Iran is fighting in Syria on behalf of the regime, an indication of its strategic interest in the preservation of al-Assad and his heterodox Shiite minority. The Muslim Brotherhood and al-Qaeda are also there, fighting for the replacement of the regime with a Sunni fundamentalist government.

Which leads finally to the question: what is the strategic imperative of the United States and the West?

If the priority is to stop Iran’s quest for regional hegemony as well as its quest for nuclear capability, the removal of its primary regional ally would be crucial, and direct military action would be warranted. Even a Muslim Brotherhood-associated government would be preferable to al-Assad then, because it would not be aligned with Iran.

If the removal of the current Syrian regime does not rise to the level of a strategic imperative, then the Western interest should be in protecting its friends — Israel, Jordan, Turkey, and Lebanon — from the fallout.

Sadly for Syrian people, the one thing that does not by itself constitute a strategic imperative is carnage.

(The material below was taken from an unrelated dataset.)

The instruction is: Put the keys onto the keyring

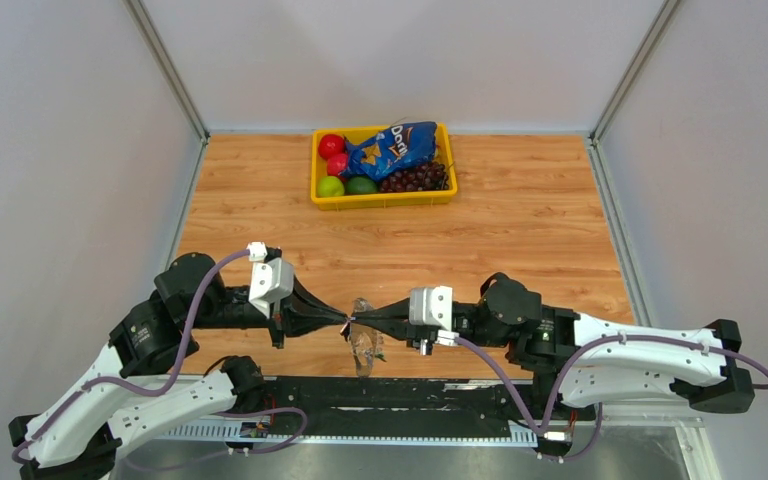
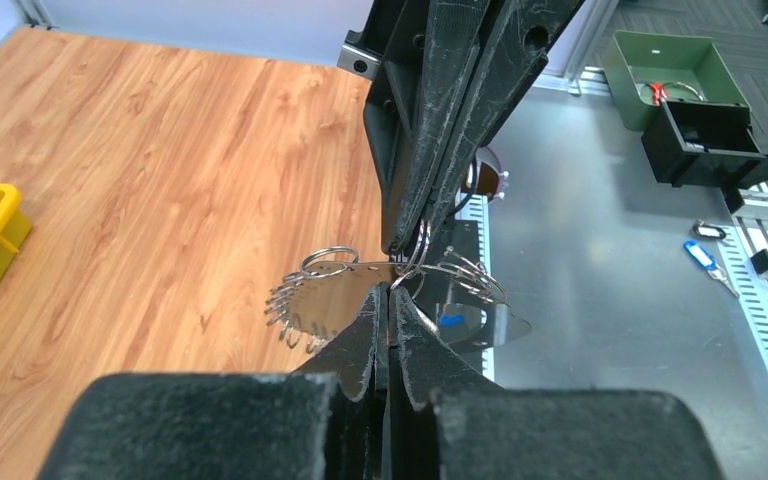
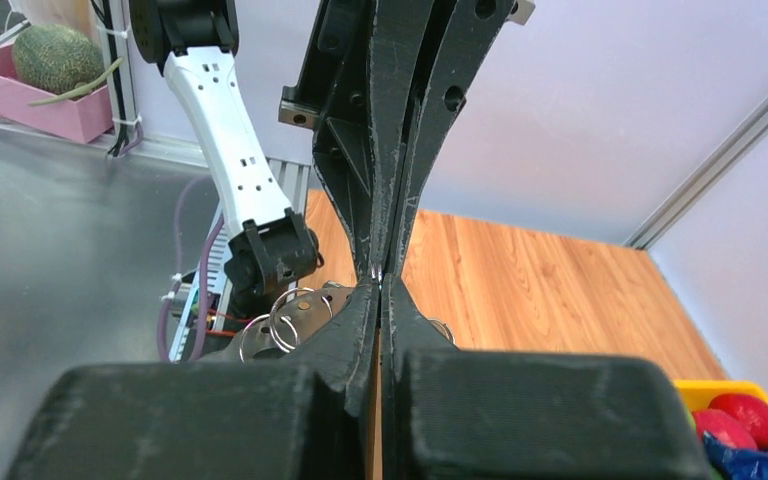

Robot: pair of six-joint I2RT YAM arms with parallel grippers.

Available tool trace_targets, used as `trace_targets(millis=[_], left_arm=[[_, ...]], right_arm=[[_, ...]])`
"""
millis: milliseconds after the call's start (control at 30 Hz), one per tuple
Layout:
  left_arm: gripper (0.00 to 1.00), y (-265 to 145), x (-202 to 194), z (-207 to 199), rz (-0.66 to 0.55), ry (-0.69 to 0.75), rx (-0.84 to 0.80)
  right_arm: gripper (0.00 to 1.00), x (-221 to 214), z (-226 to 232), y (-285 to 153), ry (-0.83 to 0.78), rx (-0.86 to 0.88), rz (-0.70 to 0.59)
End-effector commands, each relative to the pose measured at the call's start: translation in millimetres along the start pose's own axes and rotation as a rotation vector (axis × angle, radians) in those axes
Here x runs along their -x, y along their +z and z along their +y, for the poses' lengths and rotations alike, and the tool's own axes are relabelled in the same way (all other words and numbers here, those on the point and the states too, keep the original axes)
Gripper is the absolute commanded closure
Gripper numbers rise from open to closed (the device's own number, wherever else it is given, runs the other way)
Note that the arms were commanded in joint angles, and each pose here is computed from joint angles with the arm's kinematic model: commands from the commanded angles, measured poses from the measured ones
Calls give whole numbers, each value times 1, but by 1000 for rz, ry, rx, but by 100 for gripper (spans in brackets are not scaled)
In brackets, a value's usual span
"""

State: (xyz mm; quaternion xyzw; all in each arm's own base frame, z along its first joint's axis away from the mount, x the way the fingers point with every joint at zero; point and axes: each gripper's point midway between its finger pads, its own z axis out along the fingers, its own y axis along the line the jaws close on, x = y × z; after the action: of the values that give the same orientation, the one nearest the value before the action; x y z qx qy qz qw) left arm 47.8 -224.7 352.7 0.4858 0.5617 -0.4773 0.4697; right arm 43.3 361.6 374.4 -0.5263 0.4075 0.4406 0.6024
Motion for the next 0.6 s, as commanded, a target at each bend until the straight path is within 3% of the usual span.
trace_targets(millis=[0, 567], left_arm=[[100, 6, 6, 1, -20, 4, -13], [100, 9, 26, -13, -81, 3, -100]], right_arm=[[100, 59, -4, -2, -77, -10, -267], [100, 81, 10, -14, -181, -9, -600]])
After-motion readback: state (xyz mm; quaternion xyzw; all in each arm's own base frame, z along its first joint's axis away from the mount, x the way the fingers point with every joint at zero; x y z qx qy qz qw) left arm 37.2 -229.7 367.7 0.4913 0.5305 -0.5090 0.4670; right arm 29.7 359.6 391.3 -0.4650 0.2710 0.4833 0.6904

[1] It matters less what he said than that he will carry a portion of the Republican establishment with him to meet the administration’s goal of non-intervention.

[2] Indeed, in the same speech, Mrs. Clinton encouraged more Syrian citizens to join the uprising, knowing that the U.S. would do little to help them. “What about the people in Damascus, what about the people in Aleppo? Don’t they know that their fellow Syrian men, women, and children are being slaughtered by their government? What are they going to do about it? When are they going to start pulling the props out from under this illegitimate regime?”

[3] There is a case to be made that the Confederacy lost the U.S. Civil War at Gettysburg and that, far from being a romantic hero, Gen. Robert E. Lee was responsible for the destruction of the South by insisting that the war continue when it couldn’t be won.